Problem to work on:
Only lines containing the word "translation" belong in the answer; copy each one from the records.
====
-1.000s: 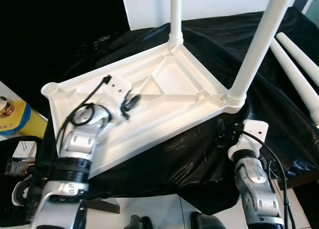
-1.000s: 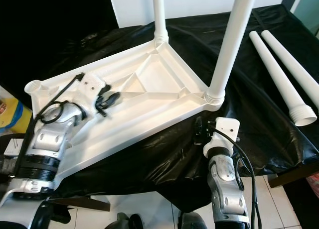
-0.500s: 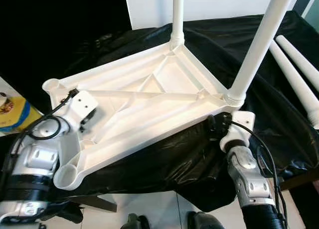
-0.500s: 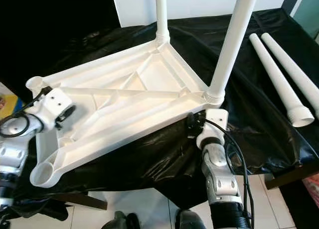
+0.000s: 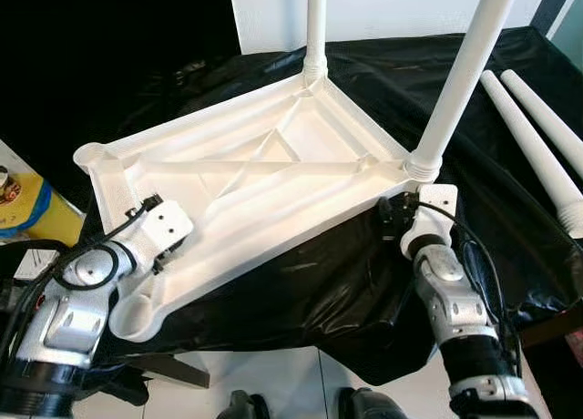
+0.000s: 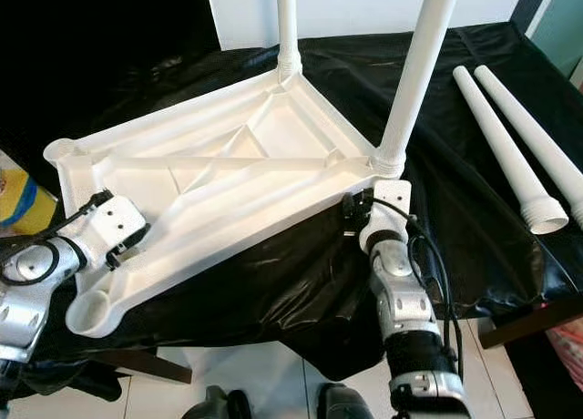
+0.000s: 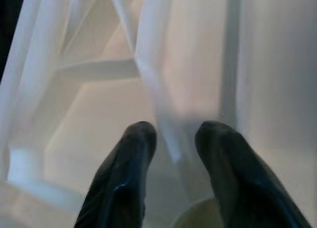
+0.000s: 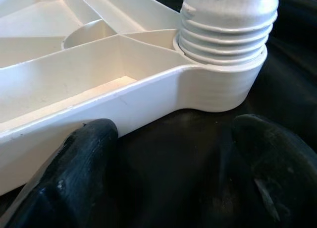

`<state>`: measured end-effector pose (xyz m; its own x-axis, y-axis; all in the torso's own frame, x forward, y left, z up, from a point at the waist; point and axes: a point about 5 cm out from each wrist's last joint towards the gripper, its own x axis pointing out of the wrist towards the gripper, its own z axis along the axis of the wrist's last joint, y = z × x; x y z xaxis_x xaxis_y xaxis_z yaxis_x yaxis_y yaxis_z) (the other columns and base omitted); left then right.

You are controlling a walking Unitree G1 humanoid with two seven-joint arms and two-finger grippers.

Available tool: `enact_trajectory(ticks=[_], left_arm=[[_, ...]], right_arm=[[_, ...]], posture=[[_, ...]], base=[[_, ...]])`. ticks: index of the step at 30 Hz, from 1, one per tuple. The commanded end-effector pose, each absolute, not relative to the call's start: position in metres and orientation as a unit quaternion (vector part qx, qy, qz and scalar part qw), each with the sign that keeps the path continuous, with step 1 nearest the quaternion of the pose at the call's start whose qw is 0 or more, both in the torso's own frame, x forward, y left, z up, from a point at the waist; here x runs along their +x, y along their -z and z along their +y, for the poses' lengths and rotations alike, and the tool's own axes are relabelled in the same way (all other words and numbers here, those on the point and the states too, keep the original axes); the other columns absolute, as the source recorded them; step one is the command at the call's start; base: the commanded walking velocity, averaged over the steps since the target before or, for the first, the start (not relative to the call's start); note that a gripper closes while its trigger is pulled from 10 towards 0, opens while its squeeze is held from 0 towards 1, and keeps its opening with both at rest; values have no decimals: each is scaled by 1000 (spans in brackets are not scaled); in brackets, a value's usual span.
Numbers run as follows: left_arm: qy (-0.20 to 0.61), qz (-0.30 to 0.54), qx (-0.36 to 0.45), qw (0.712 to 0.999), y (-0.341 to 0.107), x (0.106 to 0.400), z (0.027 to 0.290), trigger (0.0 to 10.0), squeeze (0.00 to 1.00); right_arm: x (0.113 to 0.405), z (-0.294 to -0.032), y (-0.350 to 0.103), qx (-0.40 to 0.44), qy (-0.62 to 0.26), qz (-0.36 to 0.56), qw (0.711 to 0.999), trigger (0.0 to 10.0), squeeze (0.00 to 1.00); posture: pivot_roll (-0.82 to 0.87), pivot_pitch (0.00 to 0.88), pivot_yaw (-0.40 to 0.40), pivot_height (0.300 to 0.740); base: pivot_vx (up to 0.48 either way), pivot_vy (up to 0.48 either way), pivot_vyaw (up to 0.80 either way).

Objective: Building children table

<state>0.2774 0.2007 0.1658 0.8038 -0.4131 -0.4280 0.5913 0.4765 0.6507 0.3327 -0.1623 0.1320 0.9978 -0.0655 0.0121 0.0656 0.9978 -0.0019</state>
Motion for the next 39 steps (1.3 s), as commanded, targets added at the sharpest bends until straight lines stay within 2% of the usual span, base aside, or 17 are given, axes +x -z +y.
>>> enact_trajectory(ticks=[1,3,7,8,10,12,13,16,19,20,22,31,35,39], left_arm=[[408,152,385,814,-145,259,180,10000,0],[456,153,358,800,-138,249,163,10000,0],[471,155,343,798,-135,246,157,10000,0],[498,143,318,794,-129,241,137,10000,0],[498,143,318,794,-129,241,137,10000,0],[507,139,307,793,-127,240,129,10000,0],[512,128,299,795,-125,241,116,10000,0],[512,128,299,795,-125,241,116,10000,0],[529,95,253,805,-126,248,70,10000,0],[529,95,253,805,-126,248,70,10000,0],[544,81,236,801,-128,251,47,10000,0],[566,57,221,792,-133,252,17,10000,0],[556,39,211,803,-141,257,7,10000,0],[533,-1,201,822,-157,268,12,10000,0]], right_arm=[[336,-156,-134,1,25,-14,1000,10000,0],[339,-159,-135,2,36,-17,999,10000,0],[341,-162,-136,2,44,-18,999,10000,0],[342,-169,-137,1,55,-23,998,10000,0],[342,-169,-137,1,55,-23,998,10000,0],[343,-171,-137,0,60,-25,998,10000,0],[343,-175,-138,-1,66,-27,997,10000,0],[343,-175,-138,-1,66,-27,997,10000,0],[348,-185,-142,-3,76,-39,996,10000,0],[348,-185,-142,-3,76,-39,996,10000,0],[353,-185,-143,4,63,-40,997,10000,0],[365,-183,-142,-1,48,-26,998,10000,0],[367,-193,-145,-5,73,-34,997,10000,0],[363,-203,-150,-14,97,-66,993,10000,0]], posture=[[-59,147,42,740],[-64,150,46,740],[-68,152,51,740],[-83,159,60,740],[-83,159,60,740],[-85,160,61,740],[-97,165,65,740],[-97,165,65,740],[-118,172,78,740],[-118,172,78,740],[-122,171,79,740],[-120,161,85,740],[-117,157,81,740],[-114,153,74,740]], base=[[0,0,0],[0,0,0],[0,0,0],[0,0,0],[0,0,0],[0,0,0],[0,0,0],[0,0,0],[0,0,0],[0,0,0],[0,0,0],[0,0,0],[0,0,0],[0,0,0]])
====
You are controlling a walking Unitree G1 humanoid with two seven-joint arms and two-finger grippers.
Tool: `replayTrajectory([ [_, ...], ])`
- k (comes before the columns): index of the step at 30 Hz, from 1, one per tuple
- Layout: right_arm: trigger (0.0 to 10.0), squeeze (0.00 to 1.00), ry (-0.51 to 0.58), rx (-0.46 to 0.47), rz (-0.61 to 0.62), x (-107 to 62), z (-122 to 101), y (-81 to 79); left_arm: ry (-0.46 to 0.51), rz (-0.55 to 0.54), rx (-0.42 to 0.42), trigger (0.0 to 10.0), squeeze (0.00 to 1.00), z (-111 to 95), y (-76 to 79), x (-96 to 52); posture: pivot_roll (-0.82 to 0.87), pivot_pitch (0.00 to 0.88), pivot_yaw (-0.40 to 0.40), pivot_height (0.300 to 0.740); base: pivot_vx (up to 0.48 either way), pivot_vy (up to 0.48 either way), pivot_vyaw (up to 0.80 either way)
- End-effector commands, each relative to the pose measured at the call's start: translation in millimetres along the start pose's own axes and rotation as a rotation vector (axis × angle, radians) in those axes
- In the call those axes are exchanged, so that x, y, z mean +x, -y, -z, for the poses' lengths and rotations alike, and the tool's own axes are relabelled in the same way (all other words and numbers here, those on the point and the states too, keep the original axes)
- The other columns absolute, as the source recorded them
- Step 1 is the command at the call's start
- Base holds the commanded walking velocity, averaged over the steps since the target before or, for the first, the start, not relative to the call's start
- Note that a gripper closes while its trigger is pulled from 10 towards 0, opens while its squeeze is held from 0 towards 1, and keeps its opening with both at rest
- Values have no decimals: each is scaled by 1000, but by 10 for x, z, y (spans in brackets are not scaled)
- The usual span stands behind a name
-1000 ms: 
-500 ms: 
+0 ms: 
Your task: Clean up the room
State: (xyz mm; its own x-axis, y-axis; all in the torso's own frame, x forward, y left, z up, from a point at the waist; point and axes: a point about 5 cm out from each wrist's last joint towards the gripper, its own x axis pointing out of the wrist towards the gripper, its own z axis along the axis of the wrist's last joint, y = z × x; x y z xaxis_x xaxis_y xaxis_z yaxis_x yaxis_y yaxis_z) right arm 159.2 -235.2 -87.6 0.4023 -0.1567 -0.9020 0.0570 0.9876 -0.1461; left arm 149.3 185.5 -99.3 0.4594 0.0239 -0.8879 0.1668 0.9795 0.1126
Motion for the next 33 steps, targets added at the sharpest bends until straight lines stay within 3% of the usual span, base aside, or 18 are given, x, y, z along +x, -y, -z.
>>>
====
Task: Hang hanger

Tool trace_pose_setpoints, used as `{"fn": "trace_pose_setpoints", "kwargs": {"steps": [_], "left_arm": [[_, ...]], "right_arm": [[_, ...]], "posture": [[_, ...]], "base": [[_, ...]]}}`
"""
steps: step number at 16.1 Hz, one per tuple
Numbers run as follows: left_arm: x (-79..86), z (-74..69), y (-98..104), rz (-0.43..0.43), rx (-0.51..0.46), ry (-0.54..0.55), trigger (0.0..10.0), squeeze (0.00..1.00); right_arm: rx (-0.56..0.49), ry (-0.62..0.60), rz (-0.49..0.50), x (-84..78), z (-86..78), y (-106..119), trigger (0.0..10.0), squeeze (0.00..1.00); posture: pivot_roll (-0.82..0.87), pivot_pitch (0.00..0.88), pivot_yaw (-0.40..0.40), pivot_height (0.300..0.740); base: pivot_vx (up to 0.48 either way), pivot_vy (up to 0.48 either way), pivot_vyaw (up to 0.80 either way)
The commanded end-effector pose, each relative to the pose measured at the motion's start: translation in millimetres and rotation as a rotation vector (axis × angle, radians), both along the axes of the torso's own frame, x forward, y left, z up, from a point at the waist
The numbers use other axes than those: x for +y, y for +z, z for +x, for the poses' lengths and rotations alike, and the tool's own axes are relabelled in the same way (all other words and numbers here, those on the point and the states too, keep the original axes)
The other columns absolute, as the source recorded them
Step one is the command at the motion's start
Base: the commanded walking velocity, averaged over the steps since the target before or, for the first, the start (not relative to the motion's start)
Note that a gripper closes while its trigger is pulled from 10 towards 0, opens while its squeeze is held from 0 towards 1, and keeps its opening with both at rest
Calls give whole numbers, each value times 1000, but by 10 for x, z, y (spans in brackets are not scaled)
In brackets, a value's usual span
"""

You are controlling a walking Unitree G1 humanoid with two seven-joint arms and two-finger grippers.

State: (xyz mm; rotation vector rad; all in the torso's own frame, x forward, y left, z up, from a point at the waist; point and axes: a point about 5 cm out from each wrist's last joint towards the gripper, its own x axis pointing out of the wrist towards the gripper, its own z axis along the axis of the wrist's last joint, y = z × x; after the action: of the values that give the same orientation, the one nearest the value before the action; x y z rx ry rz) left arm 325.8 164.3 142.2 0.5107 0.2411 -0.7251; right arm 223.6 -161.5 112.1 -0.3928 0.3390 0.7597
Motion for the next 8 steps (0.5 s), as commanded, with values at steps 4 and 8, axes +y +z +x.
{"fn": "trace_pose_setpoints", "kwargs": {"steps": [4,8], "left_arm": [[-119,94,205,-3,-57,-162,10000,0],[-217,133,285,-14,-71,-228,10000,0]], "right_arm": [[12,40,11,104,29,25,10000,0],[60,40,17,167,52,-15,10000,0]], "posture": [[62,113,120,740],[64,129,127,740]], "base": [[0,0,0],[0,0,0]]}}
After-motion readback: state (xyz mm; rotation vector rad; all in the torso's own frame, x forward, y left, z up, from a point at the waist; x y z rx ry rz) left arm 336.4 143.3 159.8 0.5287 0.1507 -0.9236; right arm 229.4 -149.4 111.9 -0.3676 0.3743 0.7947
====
Answer for this exercise:
- End-effector commands, each relative to the pose measured at the call's start: translation in millimetres along the start pose's own axes and rotation as a rotation vector (axis × angle, radians) in those axes
The commanded end-effector pose, each relative to the pose measured at the motion's start: translation in millimetres and rotation as a rotation vector (axis × angle, radians), both along the axes of the torso's own frame, x forward, y left, z up, from a point at the waist

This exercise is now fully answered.